The events on Monday afternoon that have left three dead and more than one-hundred people injured near the finish line of the Boston Marathon are what the Trappist monk Thomas Merton might describe as "The Unspeakable." 

Merton meant several things when he used this term as the title of a collection of essays titled, Raids on the Unspeakable (New Directions, 1966), he was talking about the categorical violence that we recognize in the horrors like those witnessed on Monday in Boston, as well as those more subtle ways in which systems of injustice -- often quite subtle and unpronounced in our societies -- are perpetuated in silence and unrecognition.

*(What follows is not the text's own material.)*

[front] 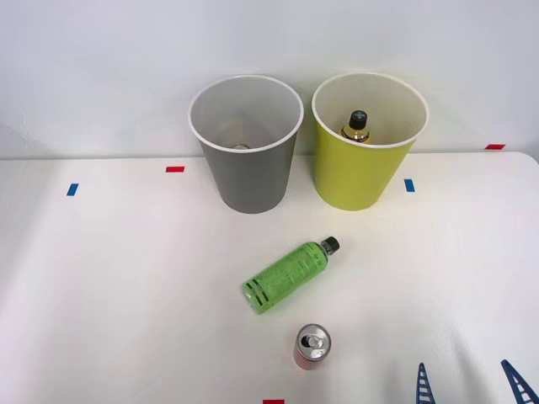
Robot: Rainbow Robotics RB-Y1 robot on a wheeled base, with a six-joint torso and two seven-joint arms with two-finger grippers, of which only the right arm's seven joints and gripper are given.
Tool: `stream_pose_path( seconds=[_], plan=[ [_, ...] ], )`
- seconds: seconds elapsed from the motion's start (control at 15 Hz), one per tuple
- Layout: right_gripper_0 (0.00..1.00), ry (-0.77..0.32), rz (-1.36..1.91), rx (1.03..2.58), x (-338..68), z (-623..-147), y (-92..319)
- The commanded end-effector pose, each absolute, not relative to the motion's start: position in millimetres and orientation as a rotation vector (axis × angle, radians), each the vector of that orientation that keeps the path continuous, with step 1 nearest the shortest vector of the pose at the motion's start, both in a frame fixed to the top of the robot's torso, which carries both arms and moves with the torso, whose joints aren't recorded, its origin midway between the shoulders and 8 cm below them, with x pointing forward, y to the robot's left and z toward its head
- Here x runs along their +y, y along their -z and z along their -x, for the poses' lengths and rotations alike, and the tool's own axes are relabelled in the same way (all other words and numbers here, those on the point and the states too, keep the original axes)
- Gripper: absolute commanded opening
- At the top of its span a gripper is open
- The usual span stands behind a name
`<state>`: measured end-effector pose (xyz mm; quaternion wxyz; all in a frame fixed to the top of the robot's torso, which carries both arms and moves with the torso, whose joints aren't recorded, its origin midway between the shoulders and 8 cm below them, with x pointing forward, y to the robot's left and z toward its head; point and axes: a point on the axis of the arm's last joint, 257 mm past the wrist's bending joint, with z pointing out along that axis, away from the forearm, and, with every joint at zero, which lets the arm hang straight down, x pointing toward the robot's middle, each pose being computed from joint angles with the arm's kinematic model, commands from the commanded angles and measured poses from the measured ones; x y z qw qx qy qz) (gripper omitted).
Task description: Put cans in the gray bin, plastic bottles in the light green bin
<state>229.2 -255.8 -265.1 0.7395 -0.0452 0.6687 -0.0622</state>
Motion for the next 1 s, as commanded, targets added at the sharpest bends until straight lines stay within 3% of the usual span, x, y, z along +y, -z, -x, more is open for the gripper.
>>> stream_pose_path(
  seconds=[0.07, 1.0],
  plan=[
    [1.0, 0.136, 0.099, 1.467, -255.8, -229.2, 265.1],
    [1.0, 0.136, 0.099, 1.467, -255.8, -229.2, 265.1]
  ],
)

I thought of Merton yesterday because there are times when our encounter with something so terrible and terrifying pushes us to the edges of the effable, leaving us unable to speak. Such experiences of sin and violence in our world are concrete experiences of The Unspeakable. Merton explains in part what he means in Raids on the Unspeakable:

It is the void that contradicts everything that is spoken even before the words are said...It is the emptiness of "the end." Not necessarily the end of the world, but a theological point of no return, a climax of absolute finality in refusal, in equivocation, in disorder, in absurdity, which can be broken open again to truth only by miracle, by the coming of God...for Christian hope begins where every other hope stands frozen stiff before the face of the Unspeakable (4-5).

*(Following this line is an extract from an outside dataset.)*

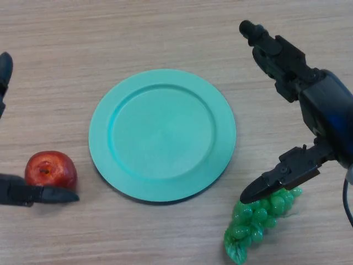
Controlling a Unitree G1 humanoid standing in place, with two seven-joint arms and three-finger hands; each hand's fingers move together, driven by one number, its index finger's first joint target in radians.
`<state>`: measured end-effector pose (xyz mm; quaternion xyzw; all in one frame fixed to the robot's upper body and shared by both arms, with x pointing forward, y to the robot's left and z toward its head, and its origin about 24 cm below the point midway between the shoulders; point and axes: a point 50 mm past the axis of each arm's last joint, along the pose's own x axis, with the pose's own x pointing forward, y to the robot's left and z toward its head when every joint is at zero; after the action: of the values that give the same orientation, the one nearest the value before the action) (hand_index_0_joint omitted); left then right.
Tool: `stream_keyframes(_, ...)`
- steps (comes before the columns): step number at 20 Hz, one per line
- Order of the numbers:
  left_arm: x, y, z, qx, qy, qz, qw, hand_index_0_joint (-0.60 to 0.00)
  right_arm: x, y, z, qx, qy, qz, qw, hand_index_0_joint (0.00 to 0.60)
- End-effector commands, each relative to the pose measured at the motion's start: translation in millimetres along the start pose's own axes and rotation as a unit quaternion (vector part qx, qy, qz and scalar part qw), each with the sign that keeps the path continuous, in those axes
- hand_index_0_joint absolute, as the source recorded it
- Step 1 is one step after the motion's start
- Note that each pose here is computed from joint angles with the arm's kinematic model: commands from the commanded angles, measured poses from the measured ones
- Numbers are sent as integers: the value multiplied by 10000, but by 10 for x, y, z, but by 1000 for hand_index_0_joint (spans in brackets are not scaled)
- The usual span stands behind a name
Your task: Pick up the green grapes and place it on the plate
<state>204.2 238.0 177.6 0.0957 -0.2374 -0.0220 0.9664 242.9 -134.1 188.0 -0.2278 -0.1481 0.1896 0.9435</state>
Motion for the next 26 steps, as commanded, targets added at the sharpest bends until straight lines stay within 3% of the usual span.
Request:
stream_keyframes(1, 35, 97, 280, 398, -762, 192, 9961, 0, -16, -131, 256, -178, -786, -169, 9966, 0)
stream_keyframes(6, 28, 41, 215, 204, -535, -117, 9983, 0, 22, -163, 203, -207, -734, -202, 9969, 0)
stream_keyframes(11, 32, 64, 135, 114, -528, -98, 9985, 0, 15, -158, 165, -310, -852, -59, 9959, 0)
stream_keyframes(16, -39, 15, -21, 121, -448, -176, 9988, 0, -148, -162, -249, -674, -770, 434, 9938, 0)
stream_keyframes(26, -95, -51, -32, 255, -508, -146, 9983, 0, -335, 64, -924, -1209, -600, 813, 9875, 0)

What can one say in the face of such scandalous violence in one's own backyard? I live in Boston and, quite fortunately, was not anywhere near the explosions yesterday afternoon. Yet, the saddened atmosphere of a city that is otherwise transformed by the positive enthusiasm of one of its long-standing and community-building traditions struck me no less. What does one do when encountering an experience that is so Unspeakable?

Like Merton, Cardinal Seán O'Malley, OFM cap, the Archbishop of Boston, encouraged us to turn to the source of true hope. O'Malley wrote in a statement yesterday: "In the midst of the darkness of this tragedy we turn to the light of Jesus Christ, the light that was evident in the lives of people who immediately turned to help those in need today."

During this Easter Season we continue to celebrate new life in the Risen Christ, life that is greater than death, life that proclaims in the Resurrection that indeed death does not have the last word. There is no justification for the senseless, unspeakable suffering in Boston yesterday, but as a people of faith we turn to God in prayer recognizing that, as Merton reminds us, "Christian hope begins where every other hope stands frozen stiff" in the face of the bombings yesterday.

In addition to prayers for the victims and their families in Boston, my thoughts were led to think about all the thousands of children, women, and men around the world that live in the face of The Unspeakable violence we encountered in the United States yesterday. Marketplaces, buses, houses of worship, schools, and neighborhoods all affected by the terror of violence and fear that we in the United States cannot begin to imagine. 

My prayers today go out to those in Boston and those beyond who encounter this sense of the Unspeakble absurdity of suffering and loss, fear and death, terror in the heart of their home.